### Exercise goal
Search the material for lines containing the word "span", and copy each one.

*** Data

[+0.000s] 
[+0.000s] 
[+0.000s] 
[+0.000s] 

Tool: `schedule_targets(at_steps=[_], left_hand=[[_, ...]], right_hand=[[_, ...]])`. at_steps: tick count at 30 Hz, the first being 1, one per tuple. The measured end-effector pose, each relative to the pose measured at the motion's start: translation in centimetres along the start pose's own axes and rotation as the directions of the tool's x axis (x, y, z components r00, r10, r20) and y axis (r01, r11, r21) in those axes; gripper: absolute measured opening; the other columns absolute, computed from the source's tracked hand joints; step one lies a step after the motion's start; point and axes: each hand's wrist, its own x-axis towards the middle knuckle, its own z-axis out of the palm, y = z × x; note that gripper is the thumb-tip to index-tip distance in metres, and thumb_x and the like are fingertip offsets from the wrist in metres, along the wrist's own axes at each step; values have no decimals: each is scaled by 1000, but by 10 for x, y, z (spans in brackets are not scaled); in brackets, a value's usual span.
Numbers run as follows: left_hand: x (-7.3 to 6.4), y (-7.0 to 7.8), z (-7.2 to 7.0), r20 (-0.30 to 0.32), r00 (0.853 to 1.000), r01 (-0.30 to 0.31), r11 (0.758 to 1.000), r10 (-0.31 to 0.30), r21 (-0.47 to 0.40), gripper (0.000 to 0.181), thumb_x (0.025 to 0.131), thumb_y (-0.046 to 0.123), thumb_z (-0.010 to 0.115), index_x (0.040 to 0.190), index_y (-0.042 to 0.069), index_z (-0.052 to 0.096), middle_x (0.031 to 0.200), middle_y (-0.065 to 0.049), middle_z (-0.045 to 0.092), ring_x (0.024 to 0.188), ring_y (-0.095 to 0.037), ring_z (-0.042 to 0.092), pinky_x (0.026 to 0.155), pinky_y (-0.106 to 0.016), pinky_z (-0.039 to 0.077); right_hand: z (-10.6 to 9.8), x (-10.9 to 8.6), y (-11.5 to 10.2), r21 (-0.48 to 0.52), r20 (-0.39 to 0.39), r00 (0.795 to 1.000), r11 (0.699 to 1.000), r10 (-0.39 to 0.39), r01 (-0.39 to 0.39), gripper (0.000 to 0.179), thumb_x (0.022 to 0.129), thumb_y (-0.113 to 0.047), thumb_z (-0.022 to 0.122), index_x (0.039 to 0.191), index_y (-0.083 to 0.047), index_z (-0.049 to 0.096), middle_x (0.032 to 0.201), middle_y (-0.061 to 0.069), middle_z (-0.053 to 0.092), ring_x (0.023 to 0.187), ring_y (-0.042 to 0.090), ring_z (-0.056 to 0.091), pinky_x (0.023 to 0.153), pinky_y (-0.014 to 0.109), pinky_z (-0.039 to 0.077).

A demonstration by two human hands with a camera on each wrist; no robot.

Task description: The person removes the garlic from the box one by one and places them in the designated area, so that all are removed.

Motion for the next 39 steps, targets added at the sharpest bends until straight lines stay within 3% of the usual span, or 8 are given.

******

### Exercise output
Tool: `schedule_targets(at_steps=[_], left_hand=[[_, ...]], right_hand=[[_, ...]])`. at_steps: tick count at 30 Hz, the first being 1, one per tuple. The measured end-effector pose, each relative to the pose measured at the motion's start: translation in centimetres along the start pose's own axes and rotation as the directions of the tool's x axis (x, y, z components r00, r10, r20) and y axis (r01, r11, r21) in those axes; gripper: absolute measured opening; the other columns absolute, computed from the source's tracked hand joints; step one lies a step after the motion's start; point and axes: each hand's wrist, its own x-axis towards the middle knuckle, its own z-axis out of the palm, y = z × x; note that gripper is the thumb-tip to index-tip distance in metres, and thumb_x and the like are fingertip offsets from the wrist in metres, along the wrist's own axes at each step; values have no decimals: each is scaled by 1000, but by 10 for x, y, z (spans in brackets are not scaled); in brackets, a value's usual span.
Motion for the next 39 steps, targets added at the sharpest bends until straight lines stay within 3% of the usual span, or 8 are given.

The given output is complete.